Material for this exercise:
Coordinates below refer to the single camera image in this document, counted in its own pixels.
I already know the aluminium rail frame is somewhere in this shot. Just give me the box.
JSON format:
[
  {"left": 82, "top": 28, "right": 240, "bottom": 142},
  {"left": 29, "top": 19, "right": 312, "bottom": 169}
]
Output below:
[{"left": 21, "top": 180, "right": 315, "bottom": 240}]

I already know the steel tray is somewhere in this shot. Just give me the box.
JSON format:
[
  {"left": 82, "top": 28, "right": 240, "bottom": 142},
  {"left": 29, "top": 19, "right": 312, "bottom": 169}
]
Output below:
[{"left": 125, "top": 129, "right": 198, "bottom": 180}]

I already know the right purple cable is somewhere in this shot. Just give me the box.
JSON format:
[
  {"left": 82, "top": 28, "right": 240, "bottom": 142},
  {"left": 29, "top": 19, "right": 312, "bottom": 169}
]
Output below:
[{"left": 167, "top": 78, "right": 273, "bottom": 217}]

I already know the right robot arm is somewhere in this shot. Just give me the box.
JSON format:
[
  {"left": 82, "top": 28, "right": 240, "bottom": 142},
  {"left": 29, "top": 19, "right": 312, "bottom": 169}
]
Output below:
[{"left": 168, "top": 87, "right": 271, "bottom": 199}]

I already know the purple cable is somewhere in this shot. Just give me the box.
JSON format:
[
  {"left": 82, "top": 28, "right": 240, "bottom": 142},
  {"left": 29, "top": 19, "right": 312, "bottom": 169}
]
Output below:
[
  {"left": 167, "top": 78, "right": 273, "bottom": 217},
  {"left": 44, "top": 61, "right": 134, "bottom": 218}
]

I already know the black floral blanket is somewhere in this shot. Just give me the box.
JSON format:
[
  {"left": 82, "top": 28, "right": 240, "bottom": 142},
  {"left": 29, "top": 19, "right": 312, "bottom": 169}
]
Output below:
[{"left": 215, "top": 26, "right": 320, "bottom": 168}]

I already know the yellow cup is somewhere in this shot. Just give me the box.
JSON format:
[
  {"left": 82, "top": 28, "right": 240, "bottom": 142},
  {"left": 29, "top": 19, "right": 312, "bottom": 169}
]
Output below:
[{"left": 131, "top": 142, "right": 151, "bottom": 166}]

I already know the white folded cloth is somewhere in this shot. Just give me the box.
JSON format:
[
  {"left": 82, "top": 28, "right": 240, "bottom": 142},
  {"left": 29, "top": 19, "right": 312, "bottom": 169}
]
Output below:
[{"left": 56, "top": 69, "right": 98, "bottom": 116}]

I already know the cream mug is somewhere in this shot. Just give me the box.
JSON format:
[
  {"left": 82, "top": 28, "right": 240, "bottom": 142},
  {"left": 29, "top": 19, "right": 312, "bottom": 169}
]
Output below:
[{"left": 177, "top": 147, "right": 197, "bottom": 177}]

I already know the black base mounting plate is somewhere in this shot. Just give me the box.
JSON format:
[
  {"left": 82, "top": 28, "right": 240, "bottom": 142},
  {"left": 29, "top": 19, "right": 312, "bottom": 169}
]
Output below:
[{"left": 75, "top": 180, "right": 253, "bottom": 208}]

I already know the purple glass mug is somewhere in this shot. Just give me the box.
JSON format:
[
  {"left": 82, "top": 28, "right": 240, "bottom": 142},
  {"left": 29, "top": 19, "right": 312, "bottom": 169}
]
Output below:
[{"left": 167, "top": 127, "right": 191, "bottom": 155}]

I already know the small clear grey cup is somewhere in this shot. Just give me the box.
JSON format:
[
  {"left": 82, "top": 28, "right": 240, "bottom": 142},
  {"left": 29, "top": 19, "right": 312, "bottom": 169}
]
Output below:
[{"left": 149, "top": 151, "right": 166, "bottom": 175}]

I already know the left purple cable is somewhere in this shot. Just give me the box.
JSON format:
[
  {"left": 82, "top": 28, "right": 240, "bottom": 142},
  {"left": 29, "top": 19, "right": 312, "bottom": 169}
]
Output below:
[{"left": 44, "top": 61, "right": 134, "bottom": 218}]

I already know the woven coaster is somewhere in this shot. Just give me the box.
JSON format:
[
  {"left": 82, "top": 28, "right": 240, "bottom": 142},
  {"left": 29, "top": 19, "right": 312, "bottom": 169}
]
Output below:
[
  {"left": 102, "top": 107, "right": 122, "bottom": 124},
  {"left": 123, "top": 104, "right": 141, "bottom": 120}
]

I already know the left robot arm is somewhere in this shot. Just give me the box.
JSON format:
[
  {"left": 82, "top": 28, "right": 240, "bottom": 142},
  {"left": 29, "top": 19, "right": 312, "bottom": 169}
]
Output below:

Required work:
What you return must match the data line for line.

Answer:
Coordinates below refer to the single camera image in this document, counted in its own pixels.
I already know the aluminium rail frame is somewhere in this shot. Just give me the box.
JSON format:
[
  {"left": 82, "top": 28, "right": 240, "bottom": 142},
  {"left": 29, "top": 19, "right": 312, "bottom": 169}
]
Output below:
[{"left": 21, "top": 180, "right": 315, "bottom": 240}]

I already know the steel tray is somewhere in this shot. Just give me the box.
JSON format:
[
  {"left": 82, "top": 28, "right": 240, "bottom": 142},
  {"left": 29, "top": 19, "right": 312, "bottom": 169}
]
Output below:
[{"left": 125, "top": 129, "right": 198, "bottom": 180}]

I already know the right purple cable is somewhere in this shot. Just give me the box.
JSON format:
[
  {"left": 82, "top": 28, "right": 240, "bottom": 142},
  {"left": 29, "top": 19, "right": 312, "bottom": 169}
]
Output below:
[{"left": 167, "top": 78, "right": 273, "bottom": 217}]

I already know the right robot arm is somewhere in this shot. Just give me the box.
JSON format:
[
  {"left": 82, "top": 28, "right": 240, "bottom": 142},
  {"left": 29, "top": 19, "right": 312, "bottom": 169}
]
Output below:
[{"left": 168, "top": 87, "right": 271, "bottom": 199}]

I already know the purple cable is somewhere in this shot. Just give me the box.
JSON format:
[
  {"left": 82, "top": 28, "right": 240, "bottom": 142},
  {"left": 29, "top": 19, "right": 312, "bottom": 169}
]
Output below:
[
  {"left": 167, "top": 78, "right": 273, "bottom": 217},
  {"left": 44, "top": 61, "right": 134, "bottom": 218}
]

I already know the black floral blanket is somewhere in this shot. Just give me the box.
JSON format:
[
  {"left": 82, "top": 28, "right": 240, "bottom": 142},
  {"left": 29, "top": 19, "right": 312, "bottom": 169}
]
Output below:
[{"left": 215, "top": 26, "right": 320, "bottom": 168}]

I already know the yellow cup is somewhere in this shot. Just give me the box.
JSON format:
[
  {"left": 82, "top": 28, "right": 240, "bottom": 142},
  {"left": 29, "top": 19, "right": 312, "bottom": 169}
]
Output below:
[{"left": 131, "top": 142, "right": 151, "bottom": 166}]

I already know the white folded cloth is somewhere in this shot. Just give me the box.
JSON format:
[
  {"left": 82, "top": 28, "right": 240, "bottom": 142},
  {"left": 29, "top": 19, "right": 312, "bottom": 169}
]
Output below:
[{"left": 56, "top": 69, "right": 98, "bottom": 116}]

I already know the cream mug is somewhere in this shot. Just give me the box.
JSON format:
[
  {"left": 82, "top": 28, "right": 240, "bottom": 142},
  {"left": 29, "top": 19, "right": 312, "bottom": 169}
]
Output below:
[{"left": 177, "top": 147, "right": 197, "bottom": 177}]

I already know the black base mounting plate is somewhere in this shot. Just give me the box.
JSON format:
[
  {"left": 82, "top": 28, "right": 240, "bottom": 142},
  {"left": 29, "top": 19, "right": 312, "bottom": 169}
]
Output below:
[{"left": 75, "top": 180, "right": 253, "bottom": 208}]

I already know the purple glass mug is somewhere in this shot. Just give me the box.
JSON format:
[
  {"left": 82, "top": 28, "right": 240, "bottom": 142},
  {"left": 29, "top": 19, "right": 312, "bottom": 169}
]
Output below:
[{"left": 167, "top": 127, "right": 191, "bottom": 155}]

I already know the small clear grey cup is somewhere in this shot. Just give me the box.
JSON format:
[
  {"left": 82, "top": 28, "right": 240, "bottom": 142},
  {"left": 29, "top": 19, "right": 312, "bottom": 169}
]
Output below:
[{"left": 149, "top": 151, "right": 166, "bottom": 175}]

I already know the left purple cable is somewhere in this shot. Just give me the box.
JSON format:
[
  {"left": 82, "top": 28, "right": 240, "bottom": 142},
  {"left": 29, "top": 19, "right": 312, "bottom": 169}
]
Output below:
[{"left": 44, "top": 61, "right": 134, "bottom": 218}]

I already know the woven coaster is somewhere in this shot. Just give me the box.
JSON format:
[
  {"left": 82, "top": 28, "right": 240, "bottom": 142},
  {"left": 29, "top": 19, "right": 312, "bottom": 169}
]
Output below:
[
  {"left": 102, "top": 107, "right": 122, "bottom": 124},
  {"left": 123, "top": 104, "right": 141, "bottom": 120}
]

I already know the left robot arm is somewhere in this shot. Just give me the box.
JSON format:
[
  {"left": 82, "top": 28, "right": 240, "bottom": 142},
  {"left": 29, "top": 19, "right": 312, "bottom": 169}
]
Output below:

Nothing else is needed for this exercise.